Alejandro Scarfo se fait arrêter en décembre 1928 alors qu'il tente de poser des explosifs sur les rails de chemin de fer qui devaient voir passer le président américain Herbert Hoover en voyage en Argentine. Officiellement Josefina Scarfo est mariée avec Silvio Astolfi, la relation extra-maritale est cachée de la famille afin de ne pas provoquer une rupture entre la fille et ses parents. Finalement, vue la situation, elle s'éloigne de ses parents. Avec son frère Paulino, Severino Di Giovanni et quelques autres elle participe aux activités du petit groupe d'anarchistes.

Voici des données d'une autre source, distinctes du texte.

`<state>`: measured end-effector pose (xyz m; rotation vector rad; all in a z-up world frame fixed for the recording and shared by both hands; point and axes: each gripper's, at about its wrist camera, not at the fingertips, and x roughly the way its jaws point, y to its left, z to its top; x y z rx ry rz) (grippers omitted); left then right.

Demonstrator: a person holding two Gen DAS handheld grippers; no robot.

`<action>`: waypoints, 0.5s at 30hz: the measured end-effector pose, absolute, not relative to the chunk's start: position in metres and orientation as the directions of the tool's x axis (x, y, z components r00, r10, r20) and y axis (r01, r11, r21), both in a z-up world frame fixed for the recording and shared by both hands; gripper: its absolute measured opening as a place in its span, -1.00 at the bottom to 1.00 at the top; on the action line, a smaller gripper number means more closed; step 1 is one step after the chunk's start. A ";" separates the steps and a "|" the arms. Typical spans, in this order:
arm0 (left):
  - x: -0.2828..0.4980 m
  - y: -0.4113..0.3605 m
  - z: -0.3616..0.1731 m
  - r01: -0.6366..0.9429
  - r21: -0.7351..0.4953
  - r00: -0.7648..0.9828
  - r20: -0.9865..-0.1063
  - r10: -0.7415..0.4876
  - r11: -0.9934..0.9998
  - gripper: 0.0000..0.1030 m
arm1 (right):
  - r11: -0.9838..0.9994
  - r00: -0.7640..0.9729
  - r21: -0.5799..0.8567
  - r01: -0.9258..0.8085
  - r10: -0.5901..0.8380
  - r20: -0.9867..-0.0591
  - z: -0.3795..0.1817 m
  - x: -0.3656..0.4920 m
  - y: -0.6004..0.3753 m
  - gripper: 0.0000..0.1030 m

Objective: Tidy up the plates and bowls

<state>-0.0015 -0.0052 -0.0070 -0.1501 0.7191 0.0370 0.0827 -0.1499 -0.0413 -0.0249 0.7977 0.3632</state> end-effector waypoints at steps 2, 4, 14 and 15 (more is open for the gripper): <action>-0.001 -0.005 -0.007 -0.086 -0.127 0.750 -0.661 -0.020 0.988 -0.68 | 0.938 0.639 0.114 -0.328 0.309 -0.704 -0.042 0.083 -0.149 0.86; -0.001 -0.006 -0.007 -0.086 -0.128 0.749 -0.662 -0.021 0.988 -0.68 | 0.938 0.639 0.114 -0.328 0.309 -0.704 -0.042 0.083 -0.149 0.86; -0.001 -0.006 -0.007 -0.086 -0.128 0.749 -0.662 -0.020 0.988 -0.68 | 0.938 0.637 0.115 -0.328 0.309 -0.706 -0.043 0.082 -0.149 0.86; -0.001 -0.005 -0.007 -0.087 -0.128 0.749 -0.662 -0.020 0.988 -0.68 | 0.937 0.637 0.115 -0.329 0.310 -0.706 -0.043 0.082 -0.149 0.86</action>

Le 30 janvier 1931, la police tente d'arrêter Di Giovanni alors qu'il sort de l'imprimerie où il travaille sur les œuvres complètes d'Elisée Reclus. Un flic est blessé, un autre est tué. Il est finalement blessé puis arrêté en même temps que Paulino et Josefina Scarfo. Braulio Rojas et Juan Márquez meurent sous les balles de la police. Artemio Pieretti réussit à s'échapper grâce à l'aide de Josefina Scarfo. Il y a un mort parmi les flics. Laura, la jeune fille de Di Giovanni est aussi arrêtée, puis relâchée. Severino Di Giovanni est fusillé le lendemain et Paulino Scarfo le jour suivant. Parce que mineure, Josefina est remise en liberté. Après la mort de Severino Di Giovanni, elle quitte son mari. Elle est employée par Salvadora Medina[6], l’amie de Simon Radowitzky[7], qui lui trouve un job dans un journal.

Elle fonde en 1943 avec son nouveau compagnon, l'anarchiste Domingo Landolfi, la maison d'édition Americalee qui publie des textes de Kropotkine, Godwin ou Proudhon par exemple. Elle vit à Buenos Aires.

En 1999, elle obtient des autorités argentines la restitution des lettres d'amour envoyées par S. Di Giovanni depuis sa prison mais interceptées par la police.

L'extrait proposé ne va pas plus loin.